‘Cars’. Cura de humildad.

Cuando uno tiene entre manos un producto de la factoría Pixar, siente esa sensación de seguridad, esa sensación de saber que estamos ante algo bueno, ante algo que no va a defraudar las expectativas creadas antes del visionado.

Esa sensación es la que se ha tenido desde el estreno allá por 1995 de Toy Story. Siempre, los chicos de la Pixar, colmaron las expectativas. Toy Story 2 (1997), Monstruos S.A. (2001), Buscando a Nemo (2003), Los increíbles (2004), Ratatouille (2007) y, la última joya de la corona, Wall·E (2008). 

Es la sensación que se repetía ante Cars (2005), el único producto Pixar que aún no había visionado. Y, una vez más, se cumplió. No es exagerado decir que el mejor sinónimo de calidad en el cine de hoy es la Pixar, al igual que las producciones HBO en el mundo de las series. También entre tanta basura producida anualmente en Hollywood, encontramos algun reducto paradisíaco. Lo mismo en el cine europeo y, en consecuencia, en el nacional (aquí con más escasez). Pero nadie asegura con ese alto grado de seguridad y calidad lo que aseguran la Pixar y HBO. Hasta el momento no han fallado.
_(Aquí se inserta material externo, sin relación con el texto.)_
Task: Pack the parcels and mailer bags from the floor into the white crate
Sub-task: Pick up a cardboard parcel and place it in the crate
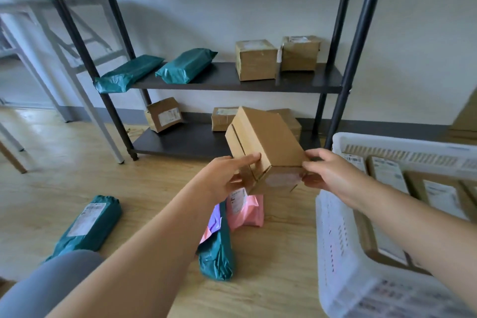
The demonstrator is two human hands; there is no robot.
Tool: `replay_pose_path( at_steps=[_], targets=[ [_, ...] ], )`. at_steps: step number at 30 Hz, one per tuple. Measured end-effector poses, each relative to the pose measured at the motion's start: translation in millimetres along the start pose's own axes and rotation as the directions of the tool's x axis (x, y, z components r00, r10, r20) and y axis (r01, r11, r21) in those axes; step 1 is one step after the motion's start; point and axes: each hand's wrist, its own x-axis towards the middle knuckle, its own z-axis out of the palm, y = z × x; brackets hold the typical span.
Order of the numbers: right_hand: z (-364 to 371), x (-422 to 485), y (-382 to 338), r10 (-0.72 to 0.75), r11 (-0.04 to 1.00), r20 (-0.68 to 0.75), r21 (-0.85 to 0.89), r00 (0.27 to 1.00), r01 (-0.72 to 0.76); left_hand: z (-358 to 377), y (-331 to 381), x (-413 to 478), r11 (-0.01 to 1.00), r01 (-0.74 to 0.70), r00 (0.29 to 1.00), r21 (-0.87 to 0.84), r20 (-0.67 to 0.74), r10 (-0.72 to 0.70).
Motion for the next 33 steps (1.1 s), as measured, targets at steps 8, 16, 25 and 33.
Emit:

En esta ocasión, John Lasseter, padre de Toy Story, se rodea de chatarra, de coches deportivos, latas de aceite, tanques de gasolina, neumáticos y carreras para encaminarse hacia una aventura que conducirá a Rayo McQueen, un emergente bolido con fama y carisma, a un pueblo olvidado en medio del desierto estadounidense.

McQueen, divo del mundo del automóvil, es un coche egoísta y prepotente. Su vanidad le ha hecho tener como único amigo a sí mismo. No cuenta con nadie a su lado a excepción de su interesado, nunca mejor dicho, agente.

Un desvío infortunado hacia la ruta 66 le hará toparse con toda una serie de personajes que le descubrirán otra cara muy distinta del mundo. Una cara marcada por el olvido, por la caída, por el regocijo en los buenos tiempos del pasado para marchitar el mediocre presente. McQueen recibirá una auténtica cura de humildad.

Ese lado vanidoso, individualista y egoísta que sólo piensa en yo, y en nadie más que yo combatirá contra el colectivo. Un colectivo materializado por un pueblo borrado de los mapas por una autopista, y por la galería de habitantes que allí residen, en especial, un auténtico campeón de carreras. Le recordarán que no todo en la vida son flashes de fotos, cámaras de televisión, dinero, fama y “amigos” especiales. Detrás de todo ello, de todo ese faranduleo, detrás de la nueva cultura en general, la cultura de la velocidad, de las grandes autopistas, de las estrellas mediáticas, de la velocidad y el tiempo, del marketing, del mundo de la imágen, detrás de todo ello siempre queda el olvido. Un ascenso fulgurante va acompañado de una caída en picado.

‘Cars’ es un canto a la humildad. A ese lazo de unión que remarca el colectivo por encima de lo individual. Es un alegato a la solidaridad. ¿Por qué, si tu fueras borrado del mapa, como te sentirías?.